Draußen beobachtet

Kontrasterlebnis: Hevetal

Drei „Balkone“ für Naturfreunde und Träumer

Von Professor Dr. Wilfried Stichmann. Erschienen im Soester Anzeiger am 25.09.2019


MÖHNESEE – Wer an der Talsperre den Autokolonnen und dem Motorradlärm entgehen will, dem sei ein Spaziergang im Hevetal empfohlen: zwischen Taucherbucht und Torhaus. Hier hat der Zweckverband „Naturpark Arnsberger Wald“ den Naturfreunden ein Geschenk gemacht, wie es schöner kaum sein kann. Es sind die Sitzecken, die früher als „Balkone“ geplant waren und heute einmalige Aussichts- und Beobachtungspunkte sind.
Hier einen milden Herbstabend zu verbringen, ist ein reizvolles Kontrasterlebnis für alle, die es ruhiger und besinnlicher lieben.
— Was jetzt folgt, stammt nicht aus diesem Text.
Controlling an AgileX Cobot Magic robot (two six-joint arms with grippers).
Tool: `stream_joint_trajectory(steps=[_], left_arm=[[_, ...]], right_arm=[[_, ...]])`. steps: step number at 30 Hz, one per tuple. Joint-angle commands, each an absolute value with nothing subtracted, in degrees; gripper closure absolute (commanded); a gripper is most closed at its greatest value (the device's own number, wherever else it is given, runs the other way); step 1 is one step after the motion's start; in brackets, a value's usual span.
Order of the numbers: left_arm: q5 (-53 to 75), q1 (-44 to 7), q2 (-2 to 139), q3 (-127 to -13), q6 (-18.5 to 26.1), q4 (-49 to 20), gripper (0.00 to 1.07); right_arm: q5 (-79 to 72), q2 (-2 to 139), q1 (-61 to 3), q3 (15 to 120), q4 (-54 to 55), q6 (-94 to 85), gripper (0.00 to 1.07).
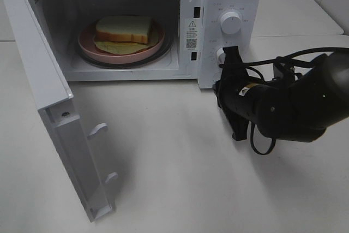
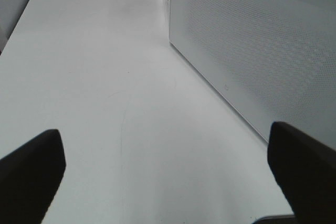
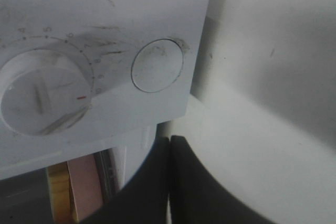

Vor allem der mittlere der drei Punkte bietet einen freien Einblick über den See in die Schlibbeckebucht mit seiner Vogelwelt. Abends nach 18 Uhr versammeln sich an der Uferlinie vor der angrenzenden Halbinsel die Kormorane, die man mit einem Fernglas natürlich noch genauer beobachten kann.
Über ihnen an der Uferböschung grasen die Gänse. Mit einem Bestimmungsbuch kann man unschwer drei Arten unterscheiden: die Grau-, die Kanadagänse und die Nilgänse, die sich am lautesten vernehmen lassen. Gemütlich auf der Bank sitzend erlebt man einen Einblick in die artenreiche Vogelwelt des Naturschutzgebietes, das seine Ruhe auch dann mit den Besuchern teilt, wenn zwischen Sperrmauer und Stockumer Damm der Verkehr überflutet.
Für einige Wochen geben sich in den Abendstunden große Scharen Kormorane ein Stelldichein. Sie haben immer an demselben Uferstreifen ihren Sammelplatz. Einige schwimmen, andere lüften und trocknen ihr Gefieder. Zeitweilig sind es mehrere hundert, die gegen 19 Uhr sehr geordnet auffliegen, sich zu größeren Gruppen zusammenschließen und über Baumwipfel und Berge gezielt nach Westen – möhneabwärts – fliegen. Die Kormorane gewinnen an Höhe und verschwinden in der Ferne. Jeden Abend wählen sie denselben Weg zu ihrem Schlafplatz.
Vogelfreunde sprechen von einem „Naturschauspiel“. Gelegentlich genießen sie auch noch den Anblick von Sika- und Schwarzwild, das – vom Menschen ungestört – am gegenüberliegenden Waldrand äst. Wenn dann noch am wolkenlosen, blauen Himmel zur selben Zeit die Sonne untergeht, ist die Stimmung perfekt, wären da nicht die Privatflugzeuge, die fast unentwegt über dem Möhnetal ihre Kreise ziehen, als wäre das Flugbenzin nicht schon längst in der Kritik der jungen Menschen, die sich zu recht darum sorgen, dass uns die Schönheit der Schöpfung erhalten bleibt.